At the level of the developer it is largely about being a part of something bigger than you, that you can be a part of...using open source it is truly a part of practicing your craft. I use this "product" because I can see it, there are no secrets, and if I want to bad enough, and I am good enough, I can even change and build upon it. Literally millions do. It is this mass participation that has made some open source products simply the best in class, regardless of how they are licensed. Most well informed technologists would put no peer next to Linux.

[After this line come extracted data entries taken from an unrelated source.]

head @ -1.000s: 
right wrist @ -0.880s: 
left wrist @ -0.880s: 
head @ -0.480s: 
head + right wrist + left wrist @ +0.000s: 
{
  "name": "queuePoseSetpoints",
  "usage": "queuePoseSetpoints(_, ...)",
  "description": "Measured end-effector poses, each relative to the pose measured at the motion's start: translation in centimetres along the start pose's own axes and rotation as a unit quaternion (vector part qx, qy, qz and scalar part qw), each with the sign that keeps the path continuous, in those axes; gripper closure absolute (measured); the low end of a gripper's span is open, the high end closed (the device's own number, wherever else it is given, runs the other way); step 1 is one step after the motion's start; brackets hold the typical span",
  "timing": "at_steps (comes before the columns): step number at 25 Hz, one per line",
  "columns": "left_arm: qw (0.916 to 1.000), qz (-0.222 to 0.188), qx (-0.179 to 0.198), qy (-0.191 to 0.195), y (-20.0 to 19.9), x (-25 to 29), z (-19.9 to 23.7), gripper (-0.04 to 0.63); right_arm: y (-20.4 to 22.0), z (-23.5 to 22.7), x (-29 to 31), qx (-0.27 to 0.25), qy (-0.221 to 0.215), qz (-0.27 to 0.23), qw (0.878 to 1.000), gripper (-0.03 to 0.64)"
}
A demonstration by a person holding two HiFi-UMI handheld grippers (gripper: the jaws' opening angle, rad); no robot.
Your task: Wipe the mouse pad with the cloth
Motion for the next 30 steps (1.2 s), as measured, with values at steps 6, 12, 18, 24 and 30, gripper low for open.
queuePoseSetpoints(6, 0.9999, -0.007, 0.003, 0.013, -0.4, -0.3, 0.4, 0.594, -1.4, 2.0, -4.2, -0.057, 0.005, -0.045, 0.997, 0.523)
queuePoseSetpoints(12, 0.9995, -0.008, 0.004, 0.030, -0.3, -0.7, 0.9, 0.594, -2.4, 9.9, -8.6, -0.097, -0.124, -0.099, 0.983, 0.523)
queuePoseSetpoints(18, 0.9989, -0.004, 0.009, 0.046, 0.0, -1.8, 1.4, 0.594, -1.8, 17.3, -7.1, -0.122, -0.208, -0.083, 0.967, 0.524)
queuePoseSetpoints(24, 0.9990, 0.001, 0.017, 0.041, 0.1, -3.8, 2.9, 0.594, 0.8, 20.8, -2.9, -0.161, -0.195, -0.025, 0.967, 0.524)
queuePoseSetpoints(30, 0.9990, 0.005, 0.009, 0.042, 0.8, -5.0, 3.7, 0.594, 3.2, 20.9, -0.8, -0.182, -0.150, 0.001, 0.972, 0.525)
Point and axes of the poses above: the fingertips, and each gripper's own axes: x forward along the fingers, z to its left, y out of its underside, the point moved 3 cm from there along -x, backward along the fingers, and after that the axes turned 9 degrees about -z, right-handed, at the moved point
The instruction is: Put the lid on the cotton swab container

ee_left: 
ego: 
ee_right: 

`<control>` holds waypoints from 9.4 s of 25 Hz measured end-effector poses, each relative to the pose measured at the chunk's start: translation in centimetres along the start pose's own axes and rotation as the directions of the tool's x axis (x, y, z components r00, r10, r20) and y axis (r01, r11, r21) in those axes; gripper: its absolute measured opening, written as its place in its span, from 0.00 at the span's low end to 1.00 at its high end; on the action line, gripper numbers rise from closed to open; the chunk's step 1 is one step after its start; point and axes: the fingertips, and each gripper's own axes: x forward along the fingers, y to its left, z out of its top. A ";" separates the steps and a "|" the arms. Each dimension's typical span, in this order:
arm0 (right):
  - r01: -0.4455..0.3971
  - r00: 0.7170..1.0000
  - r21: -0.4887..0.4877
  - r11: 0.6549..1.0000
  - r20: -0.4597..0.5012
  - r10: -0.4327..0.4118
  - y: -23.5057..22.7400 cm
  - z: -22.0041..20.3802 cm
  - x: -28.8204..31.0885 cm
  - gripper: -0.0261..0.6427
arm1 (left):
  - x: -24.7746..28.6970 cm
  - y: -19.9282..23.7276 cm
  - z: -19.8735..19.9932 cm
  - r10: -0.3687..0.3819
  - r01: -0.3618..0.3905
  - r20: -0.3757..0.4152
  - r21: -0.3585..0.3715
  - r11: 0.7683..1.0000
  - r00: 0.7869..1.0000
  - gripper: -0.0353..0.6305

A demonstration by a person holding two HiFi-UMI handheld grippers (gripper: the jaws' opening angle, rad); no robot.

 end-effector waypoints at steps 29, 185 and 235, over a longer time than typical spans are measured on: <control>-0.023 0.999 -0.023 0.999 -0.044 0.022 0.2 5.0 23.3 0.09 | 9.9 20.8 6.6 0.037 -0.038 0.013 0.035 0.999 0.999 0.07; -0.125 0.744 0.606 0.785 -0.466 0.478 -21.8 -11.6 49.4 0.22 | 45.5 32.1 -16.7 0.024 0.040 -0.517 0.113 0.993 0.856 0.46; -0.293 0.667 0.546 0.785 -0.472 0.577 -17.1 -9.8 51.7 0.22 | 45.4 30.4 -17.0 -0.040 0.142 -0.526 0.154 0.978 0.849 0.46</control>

At the level of the CIO, she can say, I want to use these three open source products at the platform level, but I only want to buy support for those two, on top of which I will place my custom built applications, and several others I purchased from IBM and SAP, and I am going to use Oracle data base for some applications, Mysql, for some, and Postgres Plus for still others. I am running SAP / Business Objects for some of our business intelligence needs, and Pentaho or JasperSoft for still others. Maybe I will migrate my content management from Documentum to opensource contender Alfresco. For CRM, I could use Oracle on site, Salesforce.com in the cloud, or open source "SugarCRM" either hosted internally, or pay for a Saas version.

The quiet, technology agnostic open source pragmatist is the winner of this war, but that does not assure he won't be gassing up Larry's boat for his next Mediterranean cruise . What say you?